____ DATASET EXTRACT

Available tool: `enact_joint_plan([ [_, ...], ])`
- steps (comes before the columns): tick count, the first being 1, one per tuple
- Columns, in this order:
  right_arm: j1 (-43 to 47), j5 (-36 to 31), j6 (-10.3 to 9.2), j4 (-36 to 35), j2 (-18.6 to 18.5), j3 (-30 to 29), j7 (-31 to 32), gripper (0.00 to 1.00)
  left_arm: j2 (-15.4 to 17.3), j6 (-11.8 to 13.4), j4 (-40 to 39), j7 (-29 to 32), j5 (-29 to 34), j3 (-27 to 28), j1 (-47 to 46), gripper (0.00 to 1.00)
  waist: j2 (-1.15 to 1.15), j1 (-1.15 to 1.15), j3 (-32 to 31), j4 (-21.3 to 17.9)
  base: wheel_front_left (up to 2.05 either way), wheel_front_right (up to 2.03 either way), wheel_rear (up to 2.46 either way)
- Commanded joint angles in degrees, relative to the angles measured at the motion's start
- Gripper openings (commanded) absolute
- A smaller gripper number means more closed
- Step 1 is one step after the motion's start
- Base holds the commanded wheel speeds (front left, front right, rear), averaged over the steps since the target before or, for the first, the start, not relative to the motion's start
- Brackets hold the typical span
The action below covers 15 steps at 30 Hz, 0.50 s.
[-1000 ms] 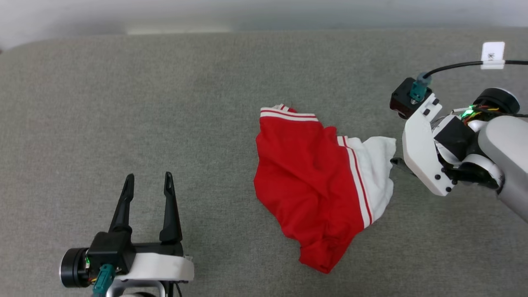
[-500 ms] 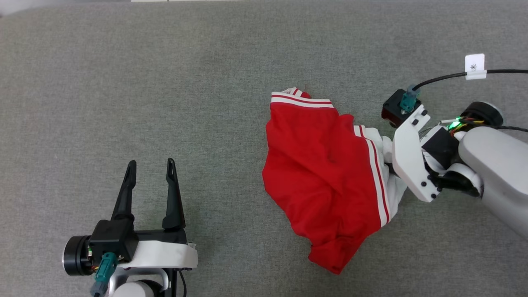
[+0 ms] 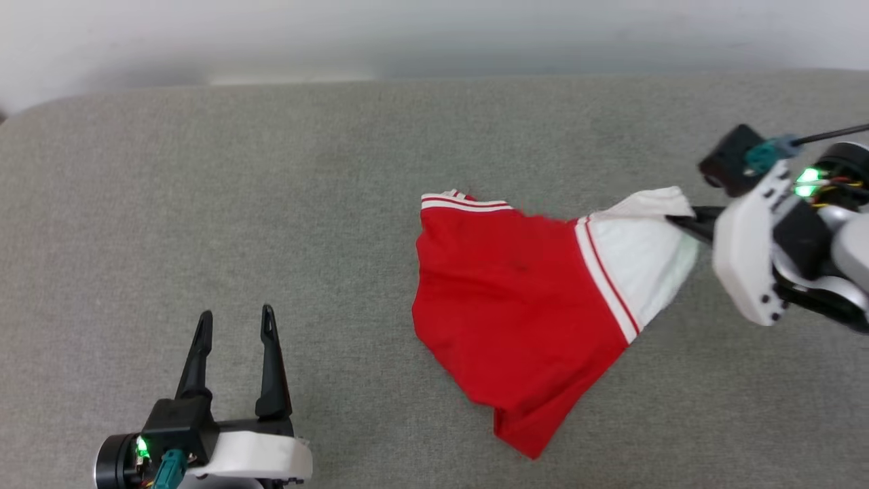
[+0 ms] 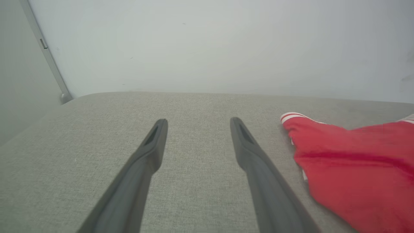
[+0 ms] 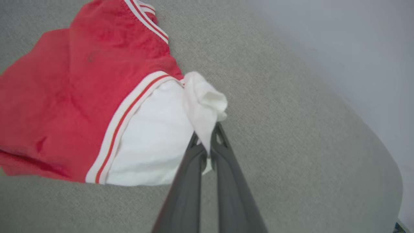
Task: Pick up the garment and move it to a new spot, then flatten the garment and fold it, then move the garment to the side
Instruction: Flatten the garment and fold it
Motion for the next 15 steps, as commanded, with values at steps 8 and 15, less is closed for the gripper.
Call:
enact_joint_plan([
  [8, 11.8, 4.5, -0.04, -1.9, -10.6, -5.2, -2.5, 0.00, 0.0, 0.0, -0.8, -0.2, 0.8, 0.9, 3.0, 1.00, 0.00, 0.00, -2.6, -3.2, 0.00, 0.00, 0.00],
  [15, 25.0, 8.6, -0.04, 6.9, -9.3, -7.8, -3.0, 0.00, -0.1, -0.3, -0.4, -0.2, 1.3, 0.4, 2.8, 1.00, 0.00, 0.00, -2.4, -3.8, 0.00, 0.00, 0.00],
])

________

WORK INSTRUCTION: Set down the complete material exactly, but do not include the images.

EXERCISE ANSWER:
Available tool: `enact_joint_plan([ [_, ...], ])`
- steps (comes before the columns): tick count, the first being 1, one per tuple
- Columns, in this order:
  right_arm: j1 (-43 to 47), j5 (-36 to 31), j6 (-10.3 to 9.2), j4 (-36 to 35), j2 (-18.6 to 18.5), j3 (-30 to 29), j7 (-31 to 32), gripper (0.00 to 1.00)
  left_arm: j2 (-15.4 to 17.3), j6 (-11.8 to 13.4), j4 (-40 to 39), j7 (-29 to 32), j5 (-29 to 34), j3 (-27 to 28), j1 (-47 to 46), gripper (0.00 to 1.00)
  waist: j2 (-1.15 to 1.15), j1 (-1.15 to 1.15), j3 (-32 to 31), j4 (-21.3 to 17.9)
  base: wheel_front_left (up to 2.05 either way), wheel_front_right (up to 2.03 either way), wheel_rear (up to 2.46 either way)
- Commanded joint angles in degrees, relative to the angles measured at the motion's start
- Gripper openings (commanded) absolute
- A smaller gripper number means more closed
- Step 1 is one step after the motion's start
- Base holds the commanded wheel speeds (front left, front right, rear), averaged over the steps since the target before or, for the first, the start, not relative to the motion's start
- Brackets hold the typical span
The action below covers 15 steps at 30 Hz, 0.50 s.
[-1000 ms] 
[-500 ms] 
[+0 ms] 
[+0 ms] 
[+0 ms] 
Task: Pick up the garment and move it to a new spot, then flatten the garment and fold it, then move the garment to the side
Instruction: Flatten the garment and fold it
Motion for the next 15 steps, as commanded, with values at steps 8 and 15, less is closed for the gripper.
Call:
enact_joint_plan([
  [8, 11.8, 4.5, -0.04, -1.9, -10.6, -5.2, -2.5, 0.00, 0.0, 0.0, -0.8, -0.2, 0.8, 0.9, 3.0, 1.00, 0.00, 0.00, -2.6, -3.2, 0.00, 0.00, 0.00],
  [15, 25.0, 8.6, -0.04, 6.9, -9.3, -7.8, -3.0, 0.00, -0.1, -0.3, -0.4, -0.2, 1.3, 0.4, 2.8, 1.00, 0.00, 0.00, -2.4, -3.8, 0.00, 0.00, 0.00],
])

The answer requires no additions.